What’s the Plan? is a weekly series where we look at the long-term outlooks for teams that aren’t immediately contending for a championship. This week we examine the assets of the Boston Celtics, and try to determine what they’re actually worth.

Ever since the Celtics traded Paul Pierce and Kevin Garnett to the Brooklyn Nets, they’ve been stockpiling first-round draft picks more than any other team in the league. The Celtics could have as many as 10 first-round picks in the next four years if the protections on those picks aren’t invoked. The common sentiment has been that GM Danny Ainge has been gearing up for another blockbuster deal akin to the one that brought Ray Allen and Kevin Garnett to Boston in 2007. The question to ask though is this: How much are the Celtics’ assets really worth?

While the Celtics have many first-round picks coming their way, there’s a lot of uncertainty about where those picks will land in the draft. While all of the Brooklyn picks are unprotected, it’s hard to say how good or bad the Nets will be over the next three years. As I outlined in the debut of this series, the Nets are incredibly limited in their ability to improve, but they also have no incentive to tank. In a league where teams like the Sixers are almost actively trying to lose, simply putting in any effort to be good can be enough to push a team towards the back end of the lottery.

The Celtics have other draft picks coming to them as well. They’re receiving picks from the Clippers this year (28th overall), a top seven protected pick from Dallas next year, a top 12 protected pick from Minnesota that’ll become two second-rounders if protected next year, and a top 12 protected pick from Memphis in 2018. Few, if any, of those picks will end up as high lottery selections, so it’ll be interesting to see how potential trade partners would value those picks.
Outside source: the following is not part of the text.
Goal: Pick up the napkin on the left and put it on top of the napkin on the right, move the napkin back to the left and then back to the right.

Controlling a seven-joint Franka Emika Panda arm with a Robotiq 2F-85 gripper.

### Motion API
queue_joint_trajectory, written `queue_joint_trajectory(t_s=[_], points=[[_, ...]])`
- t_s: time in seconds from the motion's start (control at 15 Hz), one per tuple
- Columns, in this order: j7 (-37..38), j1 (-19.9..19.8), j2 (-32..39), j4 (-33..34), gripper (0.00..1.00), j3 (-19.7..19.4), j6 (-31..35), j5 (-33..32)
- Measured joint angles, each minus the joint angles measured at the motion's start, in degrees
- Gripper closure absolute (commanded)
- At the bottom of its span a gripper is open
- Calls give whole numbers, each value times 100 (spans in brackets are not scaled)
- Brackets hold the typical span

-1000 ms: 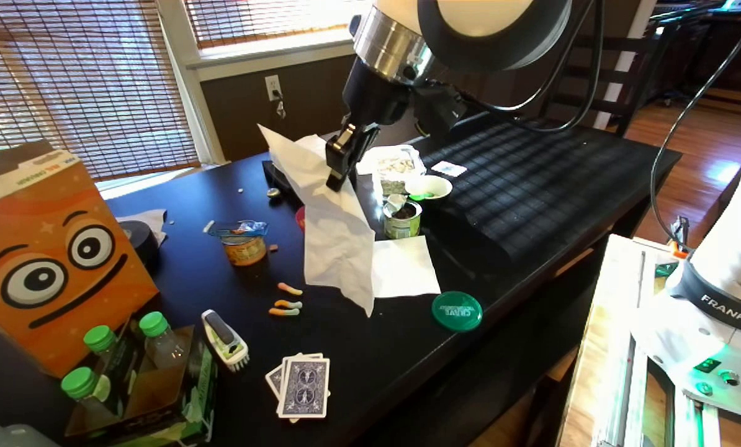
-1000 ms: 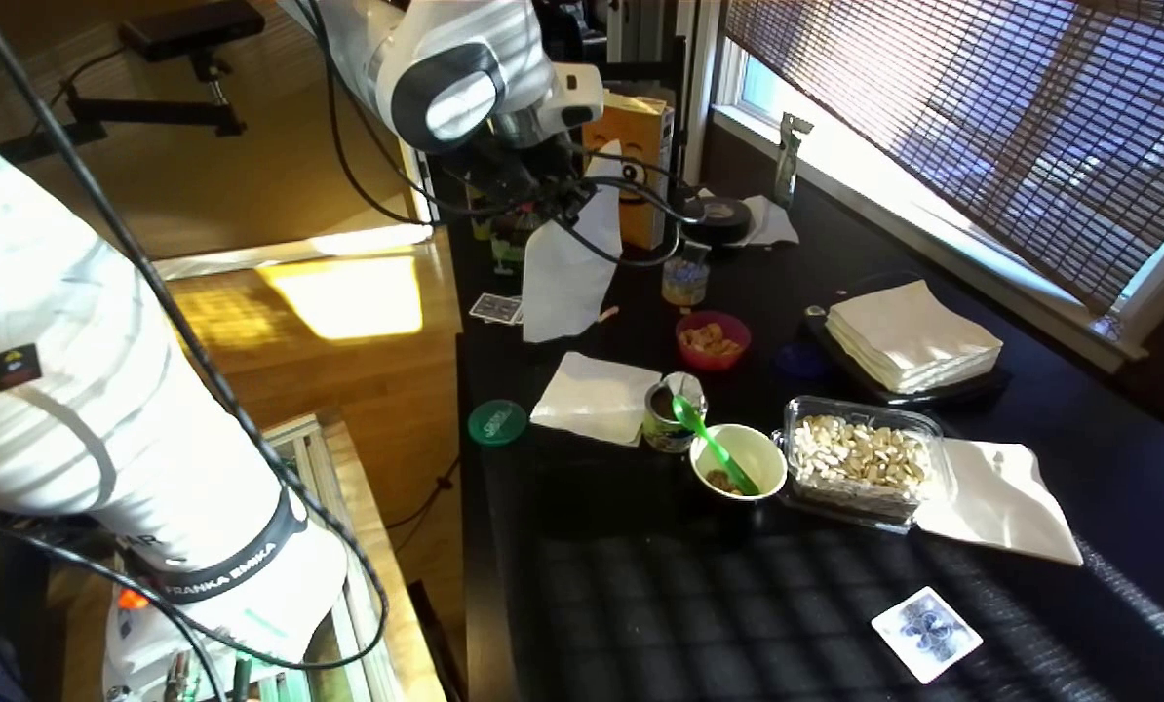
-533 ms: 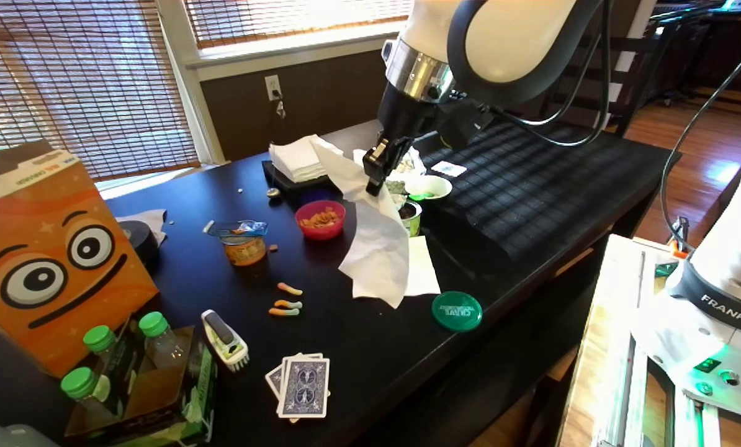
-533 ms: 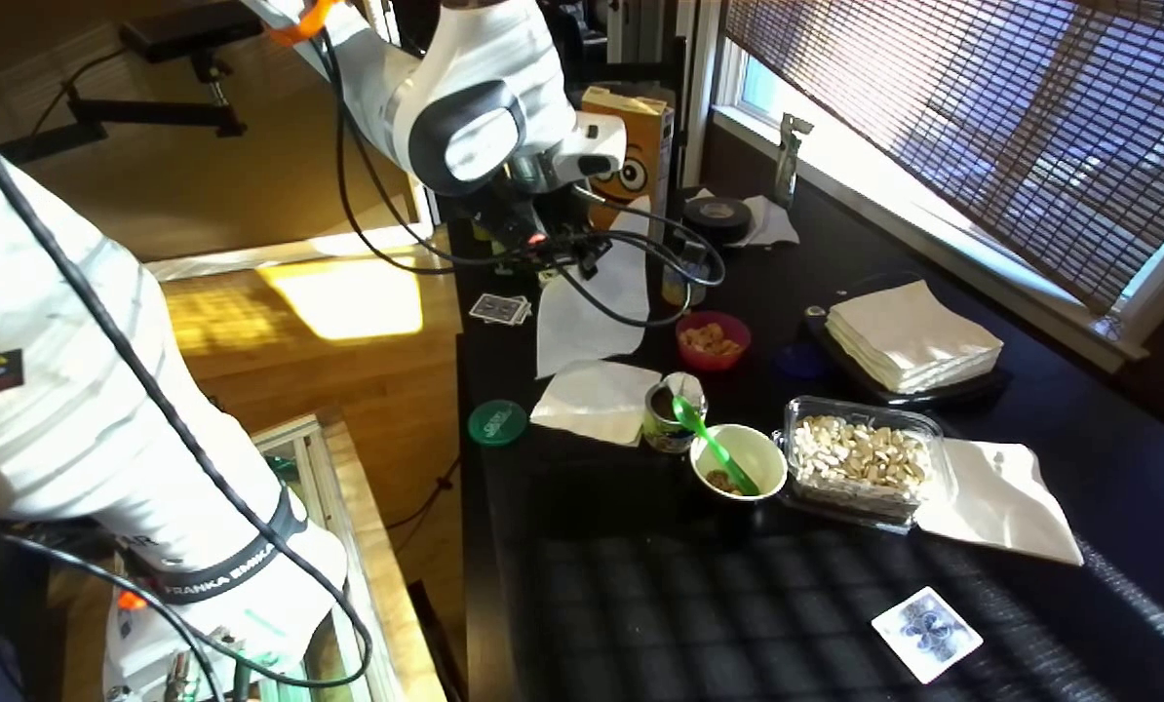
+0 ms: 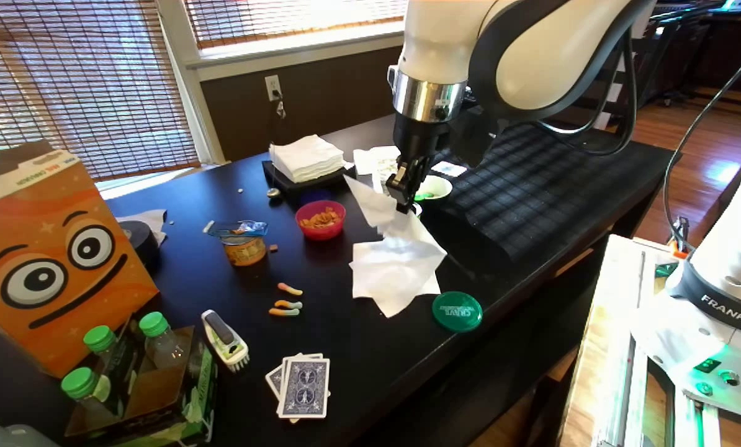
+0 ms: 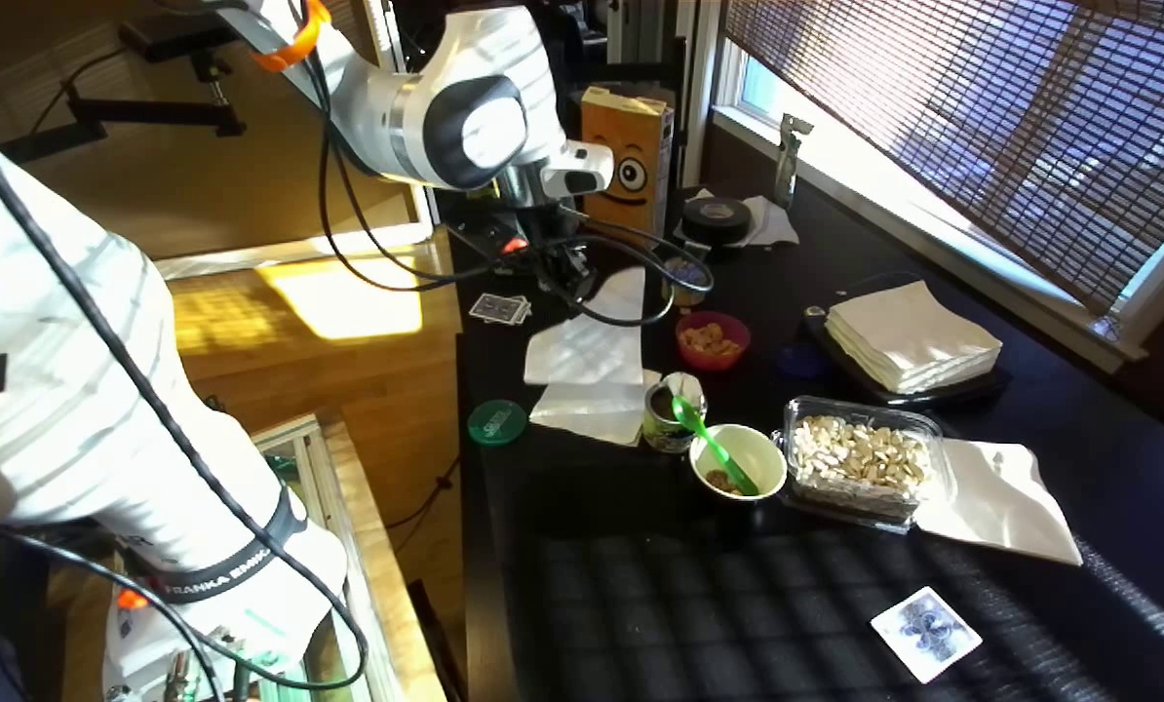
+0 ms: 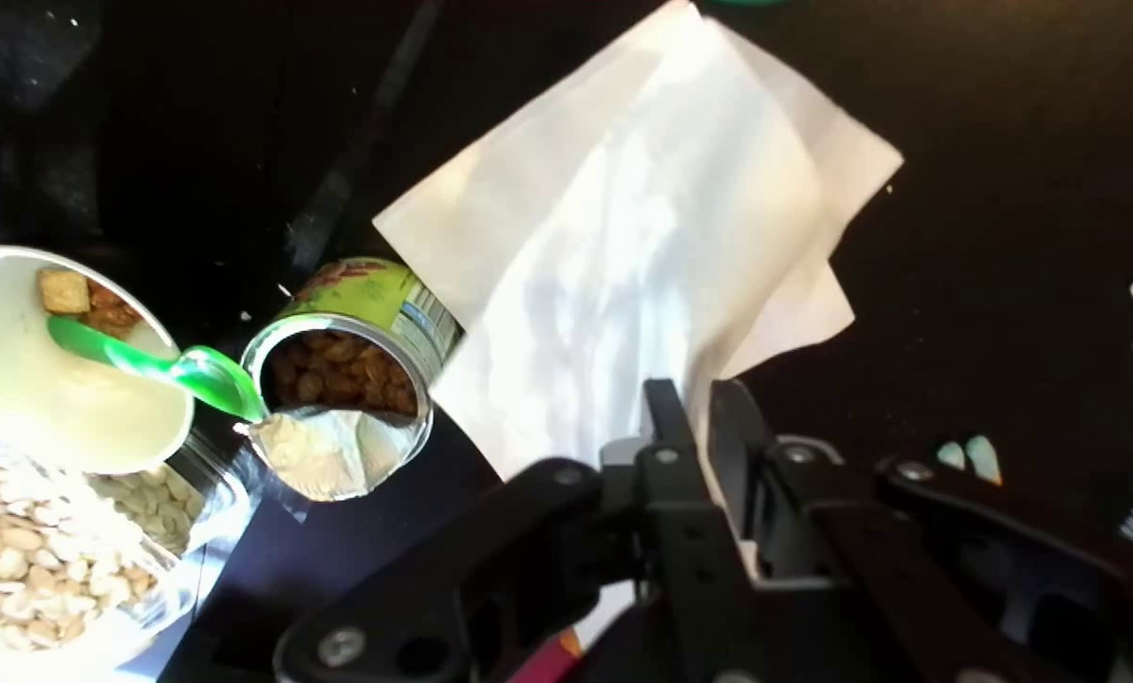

As for their own selections, if the Celtics are seeking a major deal to propel them to the top of the Eastern Conference, their own picks become less valuable in the trade. Luckily, the Celtics have another asset on their side in building a competitive team next year: cap space.

The Celtics are only committed to about $40 million next year, and $10 million of that is going to Gerald Wallace, upon whom the team can invoke the stretch provision and have him count as only $3 million on their cap each year over the next three years, bringing their cap figure down even further. That gives the Celtics a lot of flexibility to sign players and take on salaries. This team is built to trade with other teams, and Ainge has said he wants to have the option to make big moves. If the right deal is on the table, Ainge will pull the trigger. I wouldn’t be surprised to see the Celtics set a record for number of draft picks sent out in a trade, because they certainly have plenty to spare.